In it’s first week, the movie opened to just over $100K in box office revenue from its limited release 35 theatres, a number which dropped to 10 theatres in its second week. The result was over 93% decrease in sales for week two, just over $6,000 in box office. The total recorded revenue to date is $1.15 Million, according to Box Office Mojo, a staggering half of its total crowdfunding project.
While it’s reported numbers aren’t remarkable, even given the declining theatrical business, “Lazer Team” could still bring in additional revenues from digital distribution. The feature film is one of YouTube’s first to be distributed by their new subscription service, YouTube Red. The subscription service, which is priced at $9.99/month is said to parcel out revenue generated from subscriptions to creators on a sliding scale based on watch time. At present, the numbers and comments have been disable to prevent any transparency on the viewership of the feature film.
“Lazer Team’s” opening weekend performance calls into question whether once-famed YouTube creators still have the ability to migrate audiences to other media. Grace Helbig, ItsGrace on YouTube, has also seen a decline in fan conversion to other forms of media, shifting from the #1 spot on the New York Times Best Sellers list to #7 just 15 months later.

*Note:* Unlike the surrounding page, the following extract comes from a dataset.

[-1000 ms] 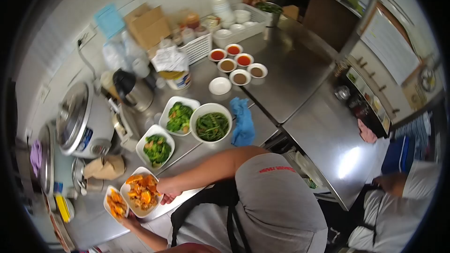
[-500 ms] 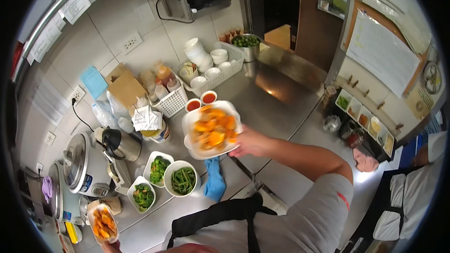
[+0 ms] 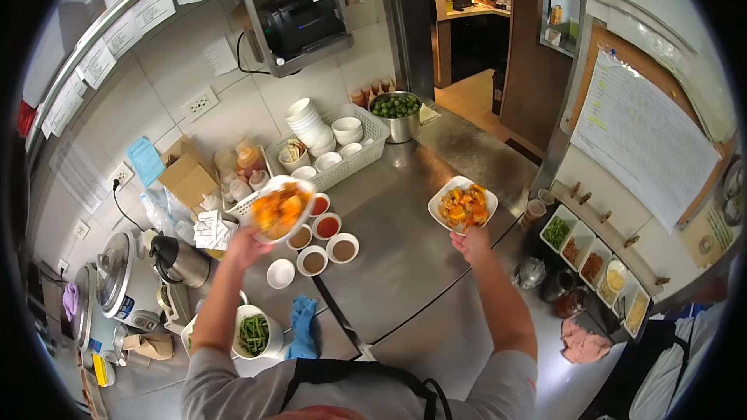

Nicholas Gonda, CEO of Tugg, the social ticketing platform used to sell advanced tickets to “Lazer Team”, told VideoInk in an email that social and the engaged fanbase was largely the driver for early sales (as opposed to marketing or promotional tours). “What’s been incredible to watch with this fanbase is just how strong Rooster Teeth’s online community is. They support and encourage each other; it’s like a family,” he said. “Upon RSVPing, ticket buyers are asked to spread the word on social media. They asked their friends, family, and followers to share in the theatrical experience. As a result, sales were driven by word-of-mouth marketing around Tugg’s singular call-to-action. That multiplied effect drove the success of this campaign. Rooster Teeth’s online presence was instrumental to building this social awareness.”
As YouTube and digital talent increasingly move into other more “traditional” formats, gauging the performance on these projects will start to fit into the Old Hollywood construct and standards — and whether that bodes well for video creators…well, it’s not looking so good.